People with heightened conspiracy mentality appear to have adopted behaviors to prevent the spread of COVID-19 — at least until those behaviors were officially endorsed by the government. That’s the finding from a new study published in the British Journal of Health Psychology, which suggests that those who believe the world is actually controlled by hidden elites disengage with prevention measures when they are advocated by the government.
On March 11th, 2020, the World Health Organization declared the outbreak of the novel coronavirus SARS‐CoV‐2 to be a global pandemic. Governments around the world urged people to follow preventive health measures such as frequent hand washing and physical distancing. But not everyone abided by the safety guidelines, and researchers in France wondered if conspiratorial thinking was playing a role.
“From the beginning of the COVID-19 pandemic, we saw conspiracy theories emerge about the virus, such as the fact that it was created in a Chinese laboratory, or on the contrary by American institutions,” said study author Gaelle Marinthe of the University of Rennes 2 and University Sorbonne-Nouvelle Paris 3.
“We could also see that many people were reluctant to follow preventive behaviors, precisely because it was seen as serving the interests of certain industrial or political groups. In order to fight this pandemic, the involvement of everyone in complying with prevention measures is essential.”
“Together with my colleagues, we then wanted to understand what the link was between a conspiracy mentality (in other words, the tendency to perceive the world as full of conspiracies) and commitment to preventive behavior. We also wanted to examine whether there were factors that could reduce the reluctance of people high in conspiracy mentality to comply with prevention measures,” Marinthe explained.
The researchers conducted an online survey of French participants on March 9th. They conducted a second survey between March 18th and 23rd, just days after the French government issued a confinement order to curb the spread of the virus.
The first survey found that increased conspiracy mentality predicted increased engagement with preventive behaviors such as no longer going to public places or talking to people, which at the time had not been recommended by French authorities. But conspiracy mentality was unrelated to engagement in the government-endorsed preventive behaviors of avoiding physical greetings like handshakes and kisses.
However, the second survey found that once the French government turned what had previously been extreme, non‐normative preventive behaviors into official recommendations, increased conspiracy mentality predicted reduced compliance with confinement measures.
“We have shown through two studies involving 991 French people that the more people had a conspiracy mentality, the less they complied with preventive measures when these were driven by the government. However, we also noted that these individuals perceived more risk to themselves, particularly the risk of death, and that this risk could alleviate the disengagement in preventive behaviors,” Marinthe told PsyPost.
“Based on the results of our study, and in order to mobilize people high in conspiracy mentality who are generally less inclined to adopt prevention measures, we recommend not mentioning the fact that these measures are driven by the government. Highlighting individual risk can also help these individuals to adopt preventive behaviors.”
But like all research, the study includes some limitations.
“In social psychology, two types of studies can be distinguished: correlational studies, which allow us to observe links between variables but not to prove causality between them, and experimental studies, which allow us to prove causality by manipulating a variable. The studies we have conducted are correlational. In other words, the causal link that we put forward between our variables (conspiracy mentality, perceived risk and preventive behaviors) is derived from theory and is consistent with our data, but is not experimentally proven,” Marinthe said.

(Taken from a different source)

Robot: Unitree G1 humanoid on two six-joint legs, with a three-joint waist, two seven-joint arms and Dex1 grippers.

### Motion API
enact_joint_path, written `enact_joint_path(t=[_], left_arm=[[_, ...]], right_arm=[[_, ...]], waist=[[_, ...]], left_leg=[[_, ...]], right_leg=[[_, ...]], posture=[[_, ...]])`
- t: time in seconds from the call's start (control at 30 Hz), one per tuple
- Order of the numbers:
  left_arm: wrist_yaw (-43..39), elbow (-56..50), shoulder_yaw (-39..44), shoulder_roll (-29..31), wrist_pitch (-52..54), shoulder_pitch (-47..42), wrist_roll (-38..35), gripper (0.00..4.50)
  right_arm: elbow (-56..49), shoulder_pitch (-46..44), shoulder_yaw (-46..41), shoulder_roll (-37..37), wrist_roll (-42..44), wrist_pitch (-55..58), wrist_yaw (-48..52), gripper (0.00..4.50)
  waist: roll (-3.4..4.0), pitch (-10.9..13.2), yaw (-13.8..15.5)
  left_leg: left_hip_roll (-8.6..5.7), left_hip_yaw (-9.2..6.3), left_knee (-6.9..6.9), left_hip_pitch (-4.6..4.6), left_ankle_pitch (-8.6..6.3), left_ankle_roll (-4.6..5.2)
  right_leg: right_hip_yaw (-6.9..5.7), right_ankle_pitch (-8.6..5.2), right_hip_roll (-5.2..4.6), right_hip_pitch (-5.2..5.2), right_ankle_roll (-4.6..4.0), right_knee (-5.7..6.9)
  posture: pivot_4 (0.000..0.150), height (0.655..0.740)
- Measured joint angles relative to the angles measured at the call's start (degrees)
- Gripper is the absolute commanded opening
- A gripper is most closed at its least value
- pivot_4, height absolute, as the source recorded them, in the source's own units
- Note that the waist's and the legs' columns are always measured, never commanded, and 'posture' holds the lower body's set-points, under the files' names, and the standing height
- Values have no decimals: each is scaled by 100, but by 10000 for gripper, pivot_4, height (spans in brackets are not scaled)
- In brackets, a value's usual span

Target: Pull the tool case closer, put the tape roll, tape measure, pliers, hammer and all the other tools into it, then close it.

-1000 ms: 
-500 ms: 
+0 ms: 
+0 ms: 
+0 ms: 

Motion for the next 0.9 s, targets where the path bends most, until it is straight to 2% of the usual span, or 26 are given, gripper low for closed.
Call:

“Experimental studies will therefore be needed to confirm the causal links we suggest. The second major point is that our studies were conducted on a French population, at a time when the COVID-19 health threat was particularly strong. The effects we observed may not be the same depending on the national context or the degree of salience of the COVID-19 threat. Other studies in other contexts could then usefully complement ours.”
“Communication around COVID-19, or any other threat, is complex. What we observe in our study applies to people with a high conspiracy mentality, but is not necessarily true for others. For example, we found that people with high conspiracy mentality were less likely to comply with prevention behaviors when they were dictated by the government,” Marinthe added.
“In general, however, highlighting a source of authority (e.g., government) can help to enforce preventive measures. Communication around such an issue is therefore multifaceted, and must take into account the different characteristics of individuals in order to increase its effectiveness.”
The study, “Looking out for myself: Exploring the relationship between conspiracy mentality, perceived personal risk, and COVID‐19 prevention measures“, was authored by Gaelle Marinthe, Genavee Brown, Sylvain Delouvee, and Daniel Jolley.